The proof indicated that appellant surreptitiously took the mule of one McNeil and led it into the swamp and killed it. Whether the killing was immediately upon the taking or took place afterwards, and was for the purpose of concealment (there was an attempt to consume the carcass by fire) does not appear. It is proved that there was bad blood between the appellant and the owner of the animal, and it is highly probable that the taking was done with no desire for gain, but .solely from malice. Under these circumstances the court below instructed the jury that the motive which prompted the taking was immaterial, and that a furtive and fraudulent taking without pretence or claim of right, with intent wholly and permanently to deprive the owner of his property, though without intent or desire for gain on the part of the taker, was larceny, and if they believed that the mule was thus taken they should find the accused guilty as charged.

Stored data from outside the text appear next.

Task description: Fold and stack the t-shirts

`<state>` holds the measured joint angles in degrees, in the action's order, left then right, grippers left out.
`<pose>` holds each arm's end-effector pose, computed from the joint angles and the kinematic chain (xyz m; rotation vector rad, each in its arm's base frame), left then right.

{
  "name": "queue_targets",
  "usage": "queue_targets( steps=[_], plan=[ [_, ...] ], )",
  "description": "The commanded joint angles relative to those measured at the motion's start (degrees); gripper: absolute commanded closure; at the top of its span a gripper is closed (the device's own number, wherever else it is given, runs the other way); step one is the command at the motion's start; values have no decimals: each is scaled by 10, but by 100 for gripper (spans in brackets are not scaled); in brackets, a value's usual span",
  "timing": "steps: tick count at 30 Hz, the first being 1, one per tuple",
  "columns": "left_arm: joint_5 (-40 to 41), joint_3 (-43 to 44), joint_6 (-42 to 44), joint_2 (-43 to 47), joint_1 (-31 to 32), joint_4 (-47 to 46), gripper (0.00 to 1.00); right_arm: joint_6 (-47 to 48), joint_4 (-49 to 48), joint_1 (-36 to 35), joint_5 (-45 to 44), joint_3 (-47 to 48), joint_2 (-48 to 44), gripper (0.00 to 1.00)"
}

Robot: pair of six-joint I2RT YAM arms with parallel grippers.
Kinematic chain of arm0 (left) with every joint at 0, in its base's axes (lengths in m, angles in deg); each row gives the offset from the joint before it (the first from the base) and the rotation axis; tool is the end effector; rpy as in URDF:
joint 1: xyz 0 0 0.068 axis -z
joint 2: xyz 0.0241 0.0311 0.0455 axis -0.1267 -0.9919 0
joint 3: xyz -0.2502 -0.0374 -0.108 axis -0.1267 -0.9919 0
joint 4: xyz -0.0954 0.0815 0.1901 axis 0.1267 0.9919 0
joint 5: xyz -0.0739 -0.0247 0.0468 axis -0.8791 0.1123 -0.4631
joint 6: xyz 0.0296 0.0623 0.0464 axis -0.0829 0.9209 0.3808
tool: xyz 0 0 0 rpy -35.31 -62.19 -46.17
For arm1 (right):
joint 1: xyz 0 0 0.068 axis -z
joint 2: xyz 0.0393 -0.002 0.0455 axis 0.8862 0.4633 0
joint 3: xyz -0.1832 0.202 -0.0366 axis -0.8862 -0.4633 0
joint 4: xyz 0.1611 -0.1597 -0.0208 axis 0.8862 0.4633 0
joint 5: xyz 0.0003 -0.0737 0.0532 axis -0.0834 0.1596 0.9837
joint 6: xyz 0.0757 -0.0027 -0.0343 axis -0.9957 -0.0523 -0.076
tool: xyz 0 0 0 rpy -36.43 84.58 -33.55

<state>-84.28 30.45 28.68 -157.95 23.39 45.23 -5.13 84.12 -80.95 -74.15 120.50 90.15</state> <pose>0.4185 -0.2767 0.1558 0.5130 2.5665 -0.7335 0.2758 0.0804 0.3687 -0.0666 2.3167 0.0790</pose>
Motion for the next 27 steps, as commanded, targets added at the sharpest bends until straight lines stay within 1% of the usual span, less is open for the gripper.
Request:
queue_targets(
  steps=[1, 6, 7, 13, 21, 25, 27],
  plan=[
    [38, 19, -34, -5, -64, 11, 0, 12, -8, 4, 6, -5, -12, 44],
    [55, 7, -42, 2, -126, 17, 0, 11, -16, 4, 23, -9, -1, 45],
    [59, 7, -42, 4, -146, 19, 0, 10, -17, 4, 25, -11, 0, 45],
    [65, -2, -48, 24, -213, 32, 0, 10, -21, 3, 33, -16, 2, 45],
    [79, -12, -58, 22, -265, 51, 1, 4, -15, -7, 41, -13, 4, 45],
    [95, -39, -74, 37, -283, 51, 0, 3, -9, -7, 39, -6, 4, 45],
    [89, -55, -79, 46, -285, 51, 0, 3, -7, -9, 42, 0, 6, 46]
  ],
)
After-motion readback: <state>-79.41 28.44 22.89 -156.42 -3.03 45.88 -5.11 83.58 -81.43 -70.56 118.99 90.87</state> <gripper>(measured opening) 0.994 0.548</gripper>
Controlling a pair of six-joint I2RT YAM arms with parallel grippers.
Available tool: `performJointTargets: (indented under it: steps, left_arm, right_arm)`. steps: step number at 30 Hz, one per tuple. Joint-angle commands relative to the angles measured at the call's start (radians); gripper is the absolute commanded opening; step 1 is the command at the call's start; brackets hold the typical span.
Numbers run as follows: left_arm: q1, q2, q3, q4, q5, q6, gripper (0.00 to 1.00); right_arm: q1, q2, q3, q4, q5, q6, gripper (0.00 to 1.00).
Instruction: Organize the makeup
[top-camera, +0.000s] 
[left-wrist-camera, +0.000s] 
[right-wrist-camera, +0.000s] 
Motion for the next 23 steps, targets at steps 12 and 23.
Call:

This doctrine is in accordance with the ruling of this court in Hamilton v. The State, 35 Miss. 214., where the question was fully considered and settled. It seems to meet the approval also of most of the modern writers on criminal law and to be sanctioned by many cases both English and American. 2 Bishop’s Cr. Law, sects. 842, 843, 844, 845, 846, 847, 848; 2 Whart. Cr. Law, sect. 1781, et seq.; 2 Russ, on Cr., sect. 145, et. seq.

*641While the doctrine that there, can be a larceny where there exists no desire for gain on the part of the taker is by no means universally recognized, and is distinctly repudiated by many cases, we do not feel disposed to overrule the deliberate adjudication of this court on the question, in view of the fact that our statutes have undergone several revisions since the case of Hamilton v. The State, supra, was decided without change in this regard, and even apart from this consideration much may be said in support of the doctrine. That the appellant killed the mule after he had carried it away, and in so doing was guilty of malicious mischief, does not of course free him of the guilt of the larceny already incurred.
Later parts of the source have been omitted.